DIRECTIONS: Give the data again exactly as written, without any of its pictures.
►
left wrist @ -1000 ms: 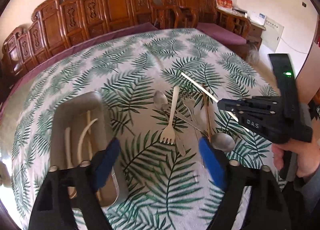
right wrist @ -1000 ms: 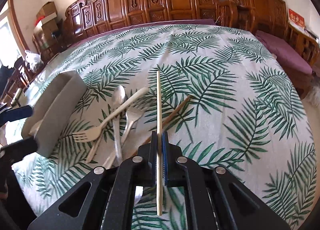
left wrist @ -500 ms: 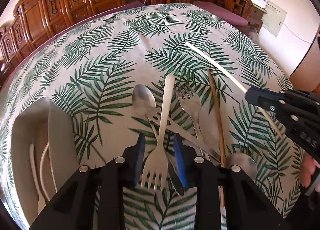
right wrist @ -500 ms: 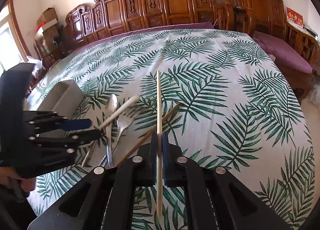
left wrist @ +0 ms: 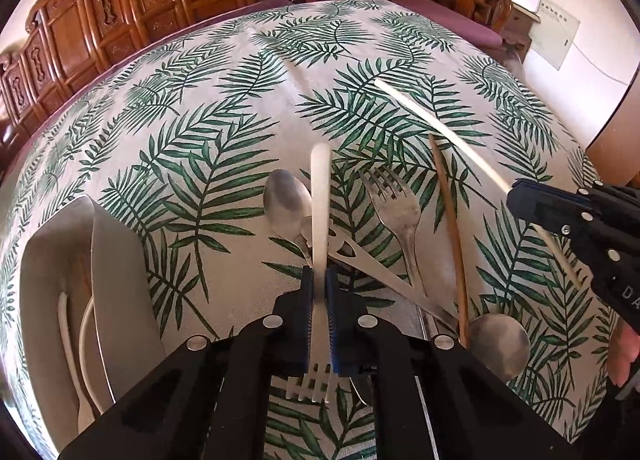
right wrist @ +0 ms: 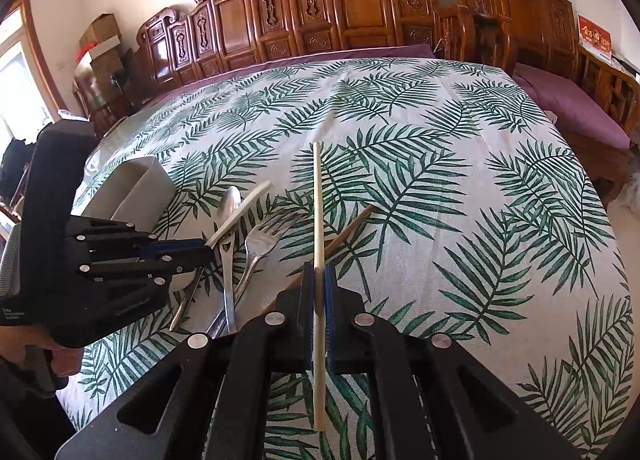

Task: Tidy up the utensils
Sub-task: 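Grasp a cream plastic fork with the left tool while the right tool holds its chopstick, then lower the cream fork into the grey tray and open the left tool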

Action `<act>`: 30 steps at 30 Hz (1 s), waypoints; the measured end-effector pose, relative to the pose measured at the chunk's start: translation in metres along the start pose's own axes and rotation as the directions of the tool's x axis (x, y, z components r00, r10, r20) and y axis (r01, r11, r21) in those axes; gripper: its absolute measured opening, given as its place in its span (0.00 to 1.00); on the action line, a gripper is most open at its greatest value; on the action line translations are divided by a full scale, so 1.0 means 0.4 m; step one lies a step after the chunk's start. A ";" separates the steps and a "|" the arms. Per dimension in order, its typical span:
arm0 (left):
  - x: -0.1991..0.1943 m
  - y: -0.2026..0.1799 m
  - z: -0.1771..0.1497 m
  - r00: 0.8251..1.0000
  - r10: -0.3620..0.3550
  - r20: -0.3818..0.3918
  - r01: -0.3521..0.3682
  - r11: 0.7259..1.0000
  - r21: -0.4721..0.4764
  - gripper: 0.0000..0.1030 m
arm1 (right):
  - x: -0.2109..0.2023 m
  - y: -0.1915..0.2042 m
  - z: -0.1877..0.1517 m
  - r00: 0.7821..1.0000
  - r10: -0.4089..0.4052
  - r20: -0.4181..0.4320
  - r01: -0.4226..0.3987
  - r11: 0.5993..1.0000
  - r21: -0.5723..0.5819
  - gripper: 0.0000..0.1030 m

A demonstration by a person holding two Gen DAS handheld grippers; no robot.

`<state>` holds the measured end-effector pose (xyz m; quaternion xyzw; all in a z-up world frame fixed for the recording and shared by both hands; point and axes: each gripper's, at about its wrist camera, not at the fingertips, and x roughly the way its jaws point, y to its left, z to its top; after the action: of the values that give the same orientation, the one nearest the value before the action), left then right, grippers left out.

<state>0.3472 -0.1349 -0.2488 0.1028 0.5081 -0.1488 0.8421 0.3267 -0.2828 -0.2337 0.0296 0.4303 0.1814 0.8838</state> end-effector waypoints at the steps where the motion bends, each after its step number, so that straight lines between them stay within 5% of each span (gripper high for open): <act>1: -0.005 0.003 -0.002 1.000 -0.002 0.003 0.002 1.000 -0.004 0.05 | -0.002 0.004 0.000 1.000 0.002 0.002 -0.002 1.000 -0.003 0.06; 30: -0.276 0.131 -0.121 0.990 0.015 0.137 -0.009 0.999 -0.047 0.05 | -0.064 0.227 -0.044 0.998 0.067 -0.013 -0.068 0.987 -0.145 0.06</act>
<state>0.2771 -0.0542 -0.1723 0.0760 0.4515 -0.1388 0.8781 0.2719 -0.2088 -0.2065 -0.0211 0.4181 0.2421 0.8753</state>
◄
SOLUTION:
left wrist @ -1000 ms: 
right wrist @ -1000 ms: 
left wrist @ -500 ms: 
right wrist @ -500 ms: 
left wrist @ +0 ms: 
right wrist @ +0 ms: 

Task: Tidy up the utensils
Sub-task: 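Grasp a cream plastic fork with the left tool while the right tool holds its chopstick, then lower the cream fork into the grey tray and open the left tool
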
Action `<act>`: 30 steps at 30 Hz (1 s), waypoints; the measured end-effector pose, relative to the pose measured at the chunk's start: translation in metres along the start pose's own axes and rotation as the directions of the tool's x axis (x, y, z components r00, r10, r20) and y axis (r01, r11, r21) in those axes; gripper: its absolute measured opening, given as its place in its span (0.00 to 1.00); on the action line, a gripper is most open at its greatest value; on the action line translations are divided by a full scale, so 1.0 means 0.4 m; step one lies a step after the chunk's start. A ";" separates the steps and a "|" the arms. Per dimension in order, its typical span:
arm0 (left):
  - x: -0.1991..0.1943 m
  - y: -0.2026..0.1799 m
  - z: -0.1771..0.1497 m
  - r00: 0.8251..1.0000
  - r10: -0.3620..0.3550
  - r20: -0.3818..0.3918
  - r01: -0.3521..0.3682
  - r11: 0.7259..1.0000
  - r21: -0.4721..0.4764
  - gripper: 0.0000..0.1030 m
arm1 (right):
  - x: -0.2109..0.2023 m
  - y: -0.1915..0.2042 m
  - z: -0.1877..0.1517 m
  - r00: 0.7821..1.0000
  - r10: -0.4089..0.4052
  - r20: -0.4181..0.4320
  - r01: -0.4226..0.3987
  - r11: 0.5993..1.0000
  - r21: -0.5723..0.5819
  - gripper: 0.0000..0.1030 m

A demonstration by a person holding two Gen DAS handheld grippers; no robot.

`<state>` holds the measured end-effector pose (xyz m; quaternion xyzw; all in a z-up world frame fixed for the recording and shared by both hands; point and axes: each gripper's, at about its wrist camera, not at the fingertips, and x roughly the way its jaws point, y to its left, z to its top; after the action: of the values that give the same orientation, the one nearest the value before the action), left then right, grippers left out.

<state>0.3472 -0.1349 -0.2488 0.1028 0.5081 -0.1488 0.8421 0.3267 -0.2828 -0.2337 0.0296 0.4303 0.1814 0.8838</state> end-effector waypoints at the steps where the motion bends, each after its step number, so that straight lines between them stay within 5% of each span (gripper high for open): <act>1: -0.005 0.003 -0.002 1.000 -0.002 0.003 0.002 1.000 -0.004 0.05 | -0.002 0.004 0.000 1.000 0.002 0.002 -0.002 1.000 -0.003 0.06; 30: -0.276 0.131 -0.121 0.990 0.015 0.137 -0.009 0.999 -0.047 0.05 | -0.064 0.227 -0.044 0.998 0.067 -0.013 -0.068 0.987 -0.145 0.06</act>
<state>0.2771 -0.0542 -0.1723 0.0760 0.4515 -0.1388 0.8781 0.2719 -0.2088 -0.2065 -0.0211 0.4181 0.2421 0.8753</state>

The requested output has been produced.